As "advanced statistics" for hockey continue to develop, Corsi is just scratching the surface, as there are even more ways of measuring Corsi, which include iCorsi, expected Corsi, a new trend called delta corsi, and zone start adjusted Corsi. For the sake of my own sanity, this post will only focus on the total overall Corsi stat, known as Corsi For %.

Why is Corsi such an important statistic? As noted before, it is an indication towards the possession rate of teams. Looking at information from Extra Skater, 12 of the top 13 possession teams in the NHL last season made the playoffs. The exception to that would be the New Jersey Devils, sitting in 4th place. It is a way of determining just how good a player is with the puck (or without it), without taking point totals into account.

So what exactly is considered a "good" Corsi %? The conventional thought process behind it is that any Corsi rating above 50% is considered above average. After all, it makes sense, right? If you throw the puck more times at your opponent's goal than they throw the puck at yours, you're in good shape. I took the time to compile all the individual (completely unadjusted) Corsi For% from Extra Skater for every player that played 41 games or more (half the season) during the 2013-2014 season.

Above is the distribution of all 570 players involved, sorted from highest to lowest that I compiled.

So what is pictured above? It's not exactly a normal distribution. It's rather skewed to the right, in the positive direction. It's also graphed with a line of best fit with an R squared correlation value of 0.9487. Just a side note, the closer an R squared value is to 1, the closer it fits the given line formula (which is y = -0.0258x+ 57.164). Above, any player can be found plotted.

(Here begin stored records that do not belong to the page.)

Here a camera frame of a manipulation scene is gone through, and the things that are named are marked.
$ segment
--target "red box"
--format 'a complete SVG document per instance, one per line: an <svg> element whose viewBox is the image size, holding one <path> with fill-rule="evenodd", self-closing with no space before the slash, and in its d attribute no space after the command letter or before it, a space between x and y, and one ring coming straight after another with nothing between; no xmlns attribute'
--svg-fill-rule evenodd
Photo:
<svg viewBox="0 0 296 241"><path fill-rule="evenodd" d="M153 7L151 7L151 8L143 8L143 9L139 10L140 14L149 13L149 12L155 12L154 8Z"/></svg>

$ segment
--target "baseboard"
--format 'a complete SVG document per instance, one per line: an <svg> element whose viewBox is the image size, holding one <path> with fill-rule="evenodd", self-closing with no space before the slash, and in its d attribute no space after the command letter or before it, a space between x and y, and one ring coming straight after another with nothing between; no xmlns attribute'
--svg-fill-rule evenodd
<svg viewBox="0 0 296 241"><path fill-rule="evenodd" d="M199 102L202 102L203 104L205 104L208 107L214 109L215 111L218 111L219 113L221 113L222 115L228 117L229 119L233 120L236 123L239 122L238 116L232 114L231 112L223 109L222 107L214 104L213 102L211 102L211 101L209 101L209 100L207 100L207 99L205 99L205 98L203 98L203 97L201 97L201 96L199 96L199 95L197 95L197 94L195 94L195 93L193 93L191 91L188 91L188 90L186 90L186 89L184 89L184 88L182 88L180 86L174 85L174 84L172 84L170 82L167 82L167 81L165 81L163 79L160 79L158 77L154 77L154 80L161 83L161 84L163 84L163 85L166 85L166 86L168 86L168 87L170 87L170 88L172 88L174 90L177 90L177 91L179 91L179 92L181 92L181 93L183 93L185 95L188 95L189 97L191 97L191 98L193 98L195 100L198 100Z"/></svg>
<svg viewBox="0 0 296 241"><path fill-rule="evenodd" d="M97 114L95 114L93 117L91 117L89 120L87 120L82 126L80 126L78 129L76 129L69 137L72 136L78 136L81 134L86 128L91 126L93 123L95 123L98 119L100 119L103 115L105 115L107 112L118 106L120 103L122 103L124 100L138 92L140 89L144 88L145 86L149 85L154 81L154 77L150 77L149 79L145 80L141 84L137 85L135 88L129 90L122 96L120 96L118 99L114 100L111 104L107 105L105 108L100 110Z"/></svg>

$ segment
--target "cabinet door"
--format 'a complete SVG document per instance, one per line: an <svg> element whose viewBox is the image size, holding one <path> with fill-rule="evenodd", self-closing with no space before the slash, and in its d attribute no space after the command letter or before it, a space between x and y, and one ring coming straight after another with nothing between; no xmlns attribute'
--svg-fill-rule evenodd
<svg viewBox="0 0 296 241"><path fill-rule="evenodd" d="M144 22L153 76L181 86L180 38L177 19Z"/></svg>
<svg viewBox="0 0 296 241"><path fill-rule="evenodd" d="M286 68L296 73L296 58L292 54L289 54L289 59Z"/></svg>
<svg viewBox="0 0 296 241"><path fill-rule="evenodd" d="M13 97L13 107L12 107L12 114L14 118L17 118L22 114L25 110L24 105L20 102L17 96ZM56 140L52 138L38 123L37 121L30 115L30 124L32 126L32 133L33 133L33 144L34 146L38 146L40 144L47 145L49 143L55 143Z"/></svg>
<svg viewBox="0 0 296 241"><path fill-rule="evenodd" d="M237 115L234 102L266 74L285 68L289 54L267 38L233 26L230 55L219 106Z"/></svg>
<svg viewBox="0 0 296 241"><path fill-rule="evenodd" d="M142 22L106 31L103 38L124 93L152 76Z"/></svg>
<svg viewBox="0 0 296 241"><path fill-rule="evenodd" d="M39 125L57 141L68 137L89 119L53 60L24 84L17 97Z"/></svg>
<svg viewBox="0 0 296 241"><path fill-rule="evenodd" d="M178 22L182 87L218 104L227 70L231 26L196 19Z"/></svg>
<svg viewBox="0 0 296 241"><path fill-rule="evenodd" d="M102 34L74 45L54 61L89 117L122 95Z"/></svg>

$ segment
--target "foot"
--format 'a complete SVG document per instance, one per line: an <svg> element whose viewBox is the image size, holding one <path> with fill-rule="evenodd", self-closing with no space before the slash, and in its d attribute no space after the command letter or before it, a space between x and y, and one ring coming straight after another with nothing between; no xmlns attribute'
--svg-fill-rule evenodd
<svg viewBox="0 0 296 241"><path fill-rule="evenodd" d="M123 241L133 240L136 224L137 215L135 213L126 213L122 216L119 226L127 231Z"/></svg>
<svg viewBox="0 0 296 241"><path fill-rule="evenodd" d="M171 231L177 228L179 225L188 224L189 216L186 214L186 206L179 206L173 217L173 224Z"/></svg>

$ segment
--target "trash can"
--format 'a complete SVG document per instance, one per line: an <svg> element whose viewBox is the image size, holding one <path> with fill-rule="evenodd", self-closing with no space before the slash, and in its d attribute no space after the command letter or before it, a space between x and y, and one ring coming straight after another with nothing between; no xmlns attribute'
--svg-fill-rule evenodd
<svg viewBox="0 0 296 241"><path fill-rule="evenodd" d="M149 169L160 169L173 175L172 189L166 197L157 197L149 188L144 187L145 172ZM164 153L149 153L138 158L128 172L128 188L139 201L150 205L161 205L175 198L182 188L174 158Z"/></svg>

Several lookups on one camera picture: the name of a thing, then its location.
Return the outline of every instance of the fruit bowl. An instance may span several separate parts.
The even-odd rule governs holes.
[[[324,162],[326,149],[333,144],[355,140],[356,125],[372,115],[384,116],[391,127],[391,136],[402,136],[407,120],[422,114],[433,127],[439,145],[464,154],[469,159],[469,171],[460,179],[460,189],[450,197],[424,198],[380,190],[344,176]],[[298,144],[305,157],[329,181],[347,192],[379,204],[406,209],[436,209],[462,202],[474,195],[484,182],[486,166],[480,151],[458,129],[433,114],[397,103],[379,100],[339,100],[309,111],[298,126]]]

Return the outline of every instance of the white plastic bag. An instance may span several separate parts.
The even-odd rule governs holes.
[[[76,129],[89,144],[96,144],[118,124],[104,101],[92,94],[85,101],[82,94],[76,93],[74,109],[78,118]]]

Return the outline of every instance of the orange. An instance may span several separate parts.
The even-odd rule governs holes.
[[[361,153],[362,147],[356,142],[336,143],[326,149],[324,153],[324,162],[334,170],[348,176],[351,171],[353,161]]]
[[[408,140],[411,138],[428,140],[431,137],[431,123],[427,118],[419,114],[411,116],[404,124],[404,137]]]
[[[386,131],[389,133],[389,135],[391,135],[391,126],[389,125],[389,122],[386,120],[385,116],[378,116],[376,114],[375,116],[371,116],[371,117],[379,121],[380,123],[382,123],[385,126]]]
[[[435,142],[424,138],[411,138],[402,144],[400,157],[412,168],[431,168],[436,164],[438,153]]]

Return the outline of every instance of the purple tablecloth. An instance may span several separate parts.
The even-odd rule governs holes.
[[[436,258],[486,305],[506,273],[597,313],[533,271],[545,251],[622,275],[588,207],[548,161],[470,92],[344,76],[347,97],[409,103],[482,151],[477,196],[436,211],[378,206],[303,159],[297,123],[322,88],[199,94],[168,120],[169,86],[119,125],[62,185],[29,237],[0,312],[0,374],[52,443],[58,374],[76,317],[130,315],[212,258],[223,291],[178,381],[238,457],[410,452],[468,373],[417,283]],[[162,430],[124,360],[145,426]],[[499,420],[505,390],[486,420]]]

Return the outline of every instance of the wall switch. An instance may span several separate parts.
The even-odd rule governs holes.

So let's get into some of the numbers of the distribution. Some quartiles to include have the minimum of 36.8% (Luke Gazdic), a 25th percentile of 47% (Jamie McGinn, Karl Alzner, Jonas Brodin, Thomas Vanek), a 50th percentile, or median of 50.3% (Nino Niederreiter, Ray Whitney, Ryan Ellis, Marty Havlat, David Desharnais, and Eric Brewer), a 75th percentile of 52.775% (Brian Campbell), and a maximum of 61.2% (Patrice Bergeron). The average of the entire distribution is 49.79% (Shawn Thornton, Cory Sarich), with a standard deviation of 4.36%.

There is a measurement in statistics called a Confidence Interval, which is a formula to determine the true population mean of a distribution. Using a formula for a 95% confidence interval, the interval is determined to be 0.36. This means that the range for the true population mean is between 49.43% and 50.15%. However, for argument's sake we will stick with the original determined mean of 49.79%.

It is important to note that Corsi, is just a single statistic, and should be taken with a grain of salt. It does not depict the entire image of a player. Just like "standard" stats like points, goals, and assists, a player's Corsi% can be inflated/deflated by his teammates, since hockey is a team sport. There is a measurement which determines how much a player's teammates help or hurt him. It's called Corsi Relative %, and essentially, it measures the difference of team average Corsi when the player is on and off the ice. I will not delve further into this stat, but just to provide an example, Mark Giordano, defenseman of the Calgary Flames, posted an overall average Corsi For% of 53.3% last season, but had a +10.3% Corsi Relative. This means that the team was 10.3% better with Corsi when he was on the ice. This is precisely why the Corsi stat must be taken with a grain of salt.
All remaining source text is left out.